# Raw data
● ● ● ● ●
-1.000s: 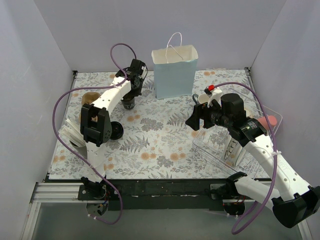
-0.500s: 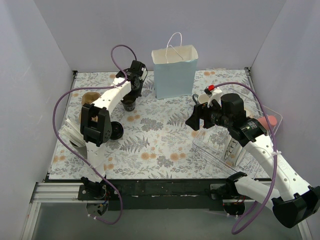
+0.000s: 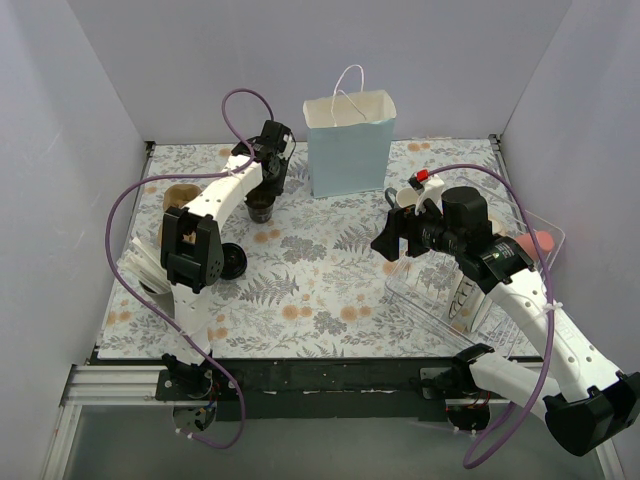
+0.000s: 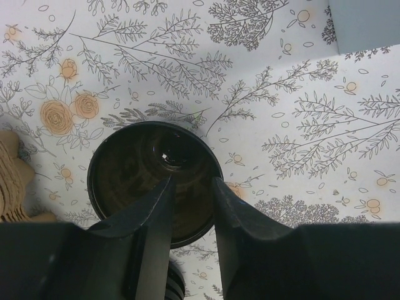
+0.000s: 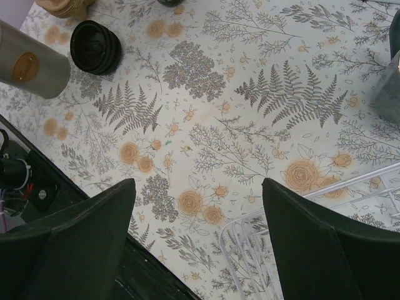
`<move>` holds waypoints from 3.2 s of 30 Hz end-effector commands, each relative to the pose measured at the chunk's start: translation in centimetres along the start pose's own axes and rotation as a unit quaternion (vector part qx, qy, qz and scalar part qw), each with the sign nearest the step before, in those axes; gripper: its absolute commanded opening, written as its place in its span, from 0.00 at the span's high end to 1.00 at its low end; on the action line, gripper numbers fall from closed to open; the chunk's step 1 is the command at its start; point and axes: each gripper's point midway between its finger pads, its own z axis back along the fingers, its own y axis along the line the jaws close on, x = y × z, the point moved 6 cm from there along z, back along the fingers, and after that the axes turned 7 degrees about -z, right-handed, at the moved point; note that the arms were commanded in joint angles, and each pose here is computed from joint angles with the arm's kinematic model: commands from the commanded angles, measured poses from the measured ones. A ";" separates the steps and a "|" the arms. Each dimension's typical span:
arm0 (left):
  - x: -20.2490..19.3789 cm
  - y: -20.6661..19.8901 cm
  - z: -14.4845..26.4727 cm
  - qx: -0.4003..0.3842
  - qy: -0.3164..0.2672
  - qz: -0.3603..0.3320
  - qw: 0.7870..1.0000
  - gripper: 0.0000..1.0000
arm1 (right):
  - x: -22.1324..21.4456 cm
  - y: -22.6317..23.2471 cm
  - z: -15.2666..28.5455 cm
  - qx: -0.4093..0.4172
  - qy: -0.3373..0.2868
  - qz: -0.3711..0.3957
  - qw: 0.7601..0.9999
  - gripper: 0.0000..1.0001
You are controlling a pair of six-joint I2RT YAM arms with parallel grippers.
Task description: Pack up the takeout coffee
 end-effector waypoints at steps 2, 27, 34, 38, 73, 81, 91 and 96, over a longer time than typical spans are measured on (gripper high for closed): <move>2.4 0.9 3.0 0.009 -0.056 0.017 0.998 0.71 | 1.6 0.9 0.7 0.014 -0.024 0.006 1.000 0.10; 1.8 0.9 3.3 0.011 -0.052 0.024 0.998 0.73 | 1.4 0.7 0.5 0.014 -0.022 0.003 1.000 0.10; 2.3 1.1 4.1 0.015 -0.063 0.030 0.997 0.72 | 1.3 0.8 0.6 0.013 -0.022 0.004 1.000 0.10; 2.6 1.0 4.5 0.008 -0.069 0.033 0.997 0.72 | 1.2 0.7 0.5 0.014 -0.021 0.003 1.000 0.10; 2.6 1.0 4.8 0.009 -0.068 0.039 0.997 1.00 | 1.3 0.7 0.5 0.012 -0.020 0.003 1.000 0.11; 3.4 -0.7 8.3 -0.097 -0.113 0.060 0.987 1.00 | 2.0 1.2 -1.4 0.045 -0.043 -0.046 0.997 0.12; 0.9 -2.0 11.5 -0.182 -0.174 0.009 0.968 1.00 | 6.7 2.0 -8.7 0.092 -0.064 -0.161 0.981 0.28; -1.1 -2.7 11.9 -0.211 -0.205 -0.016 0.956 1.00 | 7.0 1.6 -12.8 0.110 -0.042 -0.196 0.974 0.36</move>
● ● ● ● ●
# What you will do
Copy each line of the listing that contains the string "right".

# Solved problem
`<move>` holds waypoints from 3.2 s of 30 Hz end-effector commands, each relative to the pose measured at the chunk's start: translation in centimetres along the start pose's own axes and rotation as a unit quaternion (vector part qx, qy, qz and scalar part qw), each with the sign nearest the step before, in those axes; gripper: its absolute commanded opening, written as its place in its span, from 0.00 at the span's high end to 1.00 at its low end; on the action line, gripper numbers fall from closed to open; the chunk's step 1 is the command at its start; point and axes: each gripper's point midway between its finger pads, its own z axis back along the fingers, its own y axis along the line the jaws close on, x = y × z, the point moved 6 cm from there along z, back along the fingers, and after that the axes turned 7 degrees about -z, right-handed, at the moved point; note that the arms were commanded in joint angles, and each pose here is computed from joint angles with the arm's kinematic model: commands from the commanded angles, measured poses from the measured ones. A ";" separates the steps and a "|" the arms. Each dimension's typical span:
arm1 (right):

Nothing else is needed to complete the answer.